**TASK REQUIREMENTS:**
Only the number is wanted: how many lines in the material below contain "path".

**INFORMATION SUPPLIED:**
□ □ □
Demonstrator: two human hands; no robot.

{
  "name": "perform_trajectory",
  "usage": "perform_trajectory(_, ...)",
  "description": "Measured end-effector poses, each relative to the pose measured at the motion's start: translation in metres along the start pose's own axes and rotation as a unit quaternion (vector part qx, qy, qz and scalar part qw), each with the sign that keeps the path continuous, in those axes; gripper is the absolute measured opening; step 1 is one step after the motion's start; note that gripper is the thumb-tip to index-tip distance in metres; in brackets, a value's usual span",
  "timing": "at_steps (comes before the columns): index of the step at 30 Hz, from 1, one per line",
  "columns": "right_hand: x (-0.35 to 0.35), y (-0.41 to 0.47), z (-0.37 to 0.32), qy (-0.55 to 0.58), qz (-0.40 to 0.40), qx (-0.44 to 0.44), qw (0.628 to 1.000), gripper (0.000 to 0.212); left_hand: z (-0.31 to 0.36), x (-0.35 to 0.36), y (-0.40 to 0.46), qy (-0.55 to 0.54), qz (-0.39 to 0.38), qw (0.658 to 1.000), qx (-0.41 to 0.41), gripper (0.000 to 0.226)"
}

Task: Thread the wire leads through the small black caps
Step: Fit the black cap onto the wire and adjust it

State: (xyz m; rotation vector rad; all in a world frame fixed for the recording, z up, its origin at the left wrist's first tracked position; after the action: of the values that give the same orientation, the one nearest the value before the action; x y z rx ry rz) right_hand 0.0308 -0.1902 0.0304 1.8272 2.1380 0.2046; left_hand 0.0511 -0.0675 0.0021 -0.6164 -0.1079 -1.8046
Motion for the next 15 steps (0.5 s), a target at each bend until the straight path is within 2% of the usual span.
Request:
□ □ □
**ANSWER AREA:**
2